Setores que necessitam
do milho já estudam saídas para uma possível falta
do produto. Exemplo disso é a Associação Paulista de
Avicultura - APA, que procurou o Governo Federal
para demonstrar sua preocupação e pedir a liberação
de milho transgênico. “Os produtores têm milho, mas
não querem vender”, comenta o analista de mercado da
Coopermota, José Ignácio Dias. Porém, destaca que
com o preço que o grão atingiu os agricultores
passam a se desfazer agora dos estoques.
O analista avalia,
ainda, que até janeiro o mercado de milho seguirá
muito firme. No entanto, adianta que na Bolsa de
Mercado Futuro já é possível o produtor travar o
preço da produção em R$ 22 a saca. No caso da soja,
o mercado disponível continua estável, mantendo os
valores até com alguma melhora, também devido à
falta de oferta.
Negociada hoje a R$
40,70 para o produtor, a oleaginosa já pode ser
comercializada no mercado futuro para entrega em
março/08 e pagamento no final do mês a R$ 35 a saca.

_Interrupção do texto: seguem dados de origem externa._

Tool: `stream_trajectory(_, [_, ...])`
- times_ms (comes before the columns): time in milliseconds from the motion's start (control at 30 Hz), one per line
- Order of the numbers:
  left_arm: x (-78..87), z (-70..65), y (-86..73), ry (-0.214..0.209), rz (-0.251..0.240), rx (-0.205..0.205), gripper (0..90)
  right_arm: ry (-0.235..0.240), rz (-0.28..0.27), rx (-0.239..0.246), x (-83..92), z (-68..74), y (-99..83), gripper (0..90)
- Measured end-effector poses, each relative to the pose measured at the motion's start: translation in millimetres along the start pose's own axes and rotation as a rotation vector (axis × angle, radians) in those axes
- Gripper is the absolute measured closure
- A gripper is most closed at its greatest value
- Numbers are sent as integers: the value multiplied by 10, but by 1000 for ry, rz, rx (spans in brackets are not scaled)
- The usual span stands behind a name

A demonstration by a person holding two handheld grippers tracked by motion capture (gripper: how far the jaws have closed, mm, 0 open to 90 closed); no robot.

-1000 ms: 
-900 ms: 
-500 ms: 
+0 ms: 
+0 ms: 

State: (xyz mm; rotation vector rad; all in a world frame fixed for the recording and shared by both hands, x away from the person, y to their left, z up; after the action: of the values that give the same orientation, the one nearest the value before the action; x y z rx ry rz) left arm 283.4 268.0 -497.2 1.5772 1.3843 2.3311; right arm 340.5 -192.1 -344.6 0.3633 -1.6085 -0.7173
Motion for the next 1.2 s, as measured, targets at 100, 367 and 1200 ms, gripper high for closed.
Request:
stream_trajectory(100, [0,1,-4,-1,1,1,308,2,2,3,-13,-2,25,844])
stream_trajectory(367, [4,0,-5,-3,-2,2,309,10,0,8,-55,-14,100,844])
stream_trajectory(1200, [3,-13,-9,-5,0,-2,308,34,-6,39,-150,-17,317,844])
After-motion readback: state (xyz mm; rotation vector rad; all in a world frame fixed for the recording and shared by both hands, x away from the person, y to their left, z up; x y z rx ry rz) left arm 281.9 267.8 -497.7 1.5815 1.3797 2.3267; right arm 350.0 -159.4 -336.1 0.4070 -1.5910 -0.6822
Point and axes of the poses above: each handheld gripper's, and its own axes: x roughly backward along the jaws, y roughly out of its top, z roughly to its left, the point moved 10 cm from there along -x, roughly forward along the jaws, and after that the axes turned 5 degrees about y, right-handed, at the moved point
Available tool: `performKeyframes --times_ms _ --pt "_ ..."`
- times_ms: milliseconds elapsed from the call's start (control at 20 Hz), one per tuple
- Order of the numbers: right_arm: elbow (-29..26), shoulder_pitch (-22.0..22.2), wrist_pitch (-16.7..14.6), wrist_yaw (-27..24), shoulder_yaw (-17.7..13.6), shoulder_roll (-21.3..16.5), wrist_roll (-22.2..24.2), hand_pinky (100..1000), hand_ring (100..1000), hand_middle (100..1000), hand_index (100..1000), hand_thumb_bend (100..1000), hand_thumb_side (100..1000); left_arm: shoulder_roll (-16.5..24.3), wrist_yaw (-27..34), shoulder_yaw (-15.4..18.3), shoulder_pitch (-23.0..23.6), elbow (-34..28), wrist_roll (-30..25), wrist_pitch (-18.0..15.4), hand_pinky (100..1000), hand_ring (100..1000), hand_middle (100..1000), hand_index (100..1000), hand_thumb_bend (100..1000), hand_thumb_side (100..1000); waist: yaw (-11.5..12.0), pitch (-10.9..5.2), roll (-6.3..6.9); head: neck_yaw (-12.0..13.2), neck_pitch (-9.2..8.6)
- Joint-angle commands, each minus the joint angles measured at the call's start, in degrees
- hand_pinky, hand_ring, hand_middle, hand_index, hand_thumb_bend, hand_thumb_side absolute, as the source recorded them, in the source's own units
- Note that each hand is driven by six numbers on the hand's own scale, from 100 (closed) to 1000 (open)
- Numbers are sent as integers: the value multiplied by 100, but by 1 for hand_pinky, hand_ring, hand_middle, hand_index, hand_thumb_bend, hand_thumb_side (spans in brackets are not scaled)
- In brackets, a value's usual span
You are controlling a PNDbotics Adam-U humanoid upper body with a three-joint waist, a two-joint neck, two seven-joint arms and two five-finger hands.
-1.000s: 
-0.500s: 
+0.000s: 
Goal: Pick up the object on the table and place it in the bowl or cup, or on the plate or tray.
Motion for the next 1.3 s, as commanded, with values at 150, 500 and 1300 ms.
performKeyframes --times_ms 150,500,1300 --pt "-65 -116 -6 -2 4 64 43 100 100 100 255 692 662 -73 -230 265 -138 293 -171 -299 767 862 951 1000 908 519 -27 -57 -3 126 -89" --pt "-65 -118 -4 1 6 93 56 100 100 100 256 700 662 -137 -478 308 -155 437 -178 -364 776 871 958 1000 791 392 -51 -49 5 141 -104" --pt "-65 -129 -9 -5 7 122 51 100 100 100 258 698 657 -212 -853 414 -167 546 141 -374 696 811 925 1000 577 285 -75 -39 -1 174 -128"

“Esse é um bom preço para o agricultor travar seus
custos”, argumentou Dias.
Já o mercado de trigo,
onde o Brasil é grande dependente da importação,
teve na última safra uma produção de 4.500 milhões
de toneladas. No entanto, seu consumo é de
aproximadamente 10 milhões de toneladas. O analista
da Coopermota lembra que no início da colheita o
valor do produto atingiu US$ 9,80 o Bushel, o que
encarecia a importação, devido à quebra na safra
australiana. Após avaliação, o mercado hoje está em
US$ 7,53 o Bushel, recuando o preço do trigo para R$
34 a saca, dificultando a comercialização.